SebLague / Chess-Challenge

Create your own tiny chess bot!
https://www.youtube.com/watch?v=Ne40a5LkK6A
MIT License
1.78k stars 1.06k forks source link

[CRITICAL PERFORMANCE ISSUE] Move List Allocation #188

Closed TheBlackPlague closed 1 year ago

TheBlackPlague commented 1 year ago

Chess Programming Background

I'm the lead developer of the C# StockNemo Chess Engine (~ 3.2K elo & TCEC Swiss Participant), as well as the lead developer of the (in-development) C++ rewrite StockDory (> 3.3K elo & TCEC Swiss Participant). Neither of those engines is a derivative or copy of Stockfish (Stockfish was an inspiration for the name).

Summary

As was expressed through Discord, Move Generation is far too slow with the current state of the API. Among other things, it does a heap allocation (for 218 moves) per traversed node in the tree. While other things can also be discussed, fixes for them aren't as simple. On the contrary, for the mentioned problem, the fix is simple: Use C#'s stackalloc feature to allocate move lists on the stack (considerably faster allocation & doesn't trigger the Garbage Collector). The code for the majority of developers would change...

From:

Move[] moves = board.GetLegalMoves();

To:

Span<Move> moves = stackalloc Move[218];
board.GetLegalMoves(ref moves);

Now, GetLegalMoves would accept a Span<Move> reference argument, inflating that stack-allocated span instead of allocating an array on the heap. As can be seen, this adds near zero complexity and is not hard to understand for most developers. It is understood that this project was aimed towards the novice side of the chess engine developing community; however, it's important that correct practices are pushed forward rather than incorrect misconceptions.

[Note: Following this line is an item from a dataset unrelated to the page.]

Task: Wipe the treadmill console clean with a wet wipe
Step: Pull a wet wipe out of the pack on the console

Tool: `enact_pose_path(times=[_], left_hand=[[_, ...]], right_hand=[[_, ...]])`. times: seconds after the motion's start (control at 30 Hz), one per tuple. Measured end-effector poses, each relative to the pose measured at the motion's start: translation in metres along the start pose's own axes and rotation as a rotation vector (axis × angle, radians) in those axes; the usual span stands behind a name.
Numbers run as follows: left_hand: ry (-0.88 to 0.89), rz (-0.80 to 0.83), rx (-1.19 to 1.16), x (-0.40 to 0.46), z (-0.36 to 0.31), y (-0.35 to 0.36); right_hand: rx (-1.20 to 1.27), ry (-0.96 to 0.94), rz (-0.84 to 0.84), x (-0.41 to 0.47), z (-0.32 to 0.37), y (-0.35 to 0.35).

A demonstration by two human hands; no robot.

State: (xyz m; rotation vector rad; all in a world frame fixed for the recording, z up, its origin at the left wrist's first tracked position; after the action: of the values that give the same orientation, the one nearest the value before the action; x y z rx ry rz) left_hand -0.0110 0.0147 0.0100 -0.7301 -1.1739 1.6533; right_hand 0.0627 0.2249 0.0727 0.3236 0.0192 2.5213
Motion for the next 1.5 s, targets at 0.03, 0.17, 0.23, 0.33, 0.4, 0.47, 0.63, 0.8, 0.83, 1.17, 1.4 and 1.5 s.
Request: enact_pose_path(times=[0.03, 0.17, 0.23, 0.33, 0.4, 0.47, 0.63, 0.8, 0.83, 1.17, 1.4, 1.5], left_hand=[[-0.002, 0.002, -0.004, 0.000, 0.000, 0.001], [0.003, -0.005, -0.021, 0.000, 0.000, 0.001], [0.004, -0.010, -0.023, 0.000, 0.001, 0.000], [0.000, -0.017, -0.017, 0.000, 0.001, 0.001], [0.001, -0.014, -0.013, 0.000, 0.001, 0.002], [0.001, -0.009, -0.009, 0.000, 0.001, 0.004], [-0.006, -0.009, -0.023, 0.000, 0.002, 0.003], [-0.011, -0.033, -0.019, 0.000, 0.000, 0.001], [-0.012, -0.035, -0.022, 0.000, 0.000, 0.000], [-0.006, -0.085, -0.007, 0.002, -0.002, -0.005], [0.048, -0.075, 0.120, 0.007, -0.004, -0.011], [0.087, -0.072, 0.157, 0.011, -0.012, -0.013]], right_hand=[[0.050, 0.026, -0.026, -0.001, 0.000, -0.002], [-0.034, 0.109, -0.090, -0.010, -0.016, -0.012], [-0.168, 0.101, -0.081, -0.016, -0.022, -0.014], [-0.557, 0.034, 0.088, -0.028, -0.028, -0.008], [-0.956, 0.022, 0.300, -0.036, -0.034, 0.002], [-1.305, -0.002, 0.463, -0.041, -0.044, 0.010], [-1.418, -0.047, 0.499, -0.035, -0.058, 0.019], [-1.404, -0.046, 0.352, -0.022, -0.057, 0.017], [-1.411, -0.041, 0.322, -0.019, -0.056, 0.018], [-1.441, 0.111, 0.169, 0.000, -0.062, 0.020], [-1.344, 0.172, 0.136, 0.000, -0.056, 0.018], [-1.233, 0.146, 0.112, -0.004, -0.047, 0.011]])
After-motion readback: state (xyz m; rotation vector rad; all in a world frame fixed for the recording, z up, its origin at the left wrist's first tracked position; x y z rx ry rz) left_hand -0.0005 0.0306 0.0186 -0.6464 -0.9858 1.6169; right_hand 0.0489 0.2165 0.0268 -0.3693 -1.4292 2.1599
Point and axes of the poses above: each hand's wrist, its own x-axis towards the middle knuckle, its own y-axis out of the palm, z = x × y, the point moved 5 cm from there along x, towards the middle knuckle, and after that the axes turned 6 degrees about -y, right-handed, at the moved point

Not to mention, the speed-up due to this would be quite insane. See PR: https://github.com/SebLague/Chess-Challenge/pull/190 (includes benchmarks)

It is a problem, not just a fair disadvantage:

So far, though, I've talked about this morally. However, it's important to back it up with cases where it is a real problem:

Consider the FEN:

r2q1rk1/bppb1pp1/p2p2np/2PPp3/1P2P1n1/P3BN2/2Q1BPPP/RN3RK1 w - - 2 15

The above FEN is a position where, after 1 move, a certain phenomenon is possible: Capture Train. It's the case where a series of noisy positions (positions with capture moves available) come one after another. In simpler words, a position is reached where the opponent or we can capture a piece, and then the other side can also capture a piece the next turn, and so forth, for numerous moves (without a gap in between). Eventually, a quiet position (where no more captures are possible) will be reached, where no more capture moves are available for that position. The above FEN, after the 1 move, has a capture train which is at least 17 ply deep.

Oh, cool. But how is that relevant?

A popular search feature that almost every strong chess engine (pretty much every strong alpha-beta chess engine) has is called Quiescence Search (QSearch). It deals with the Horizon Effect, which Sebastian discussed in one of his videos (if my memory serves me right).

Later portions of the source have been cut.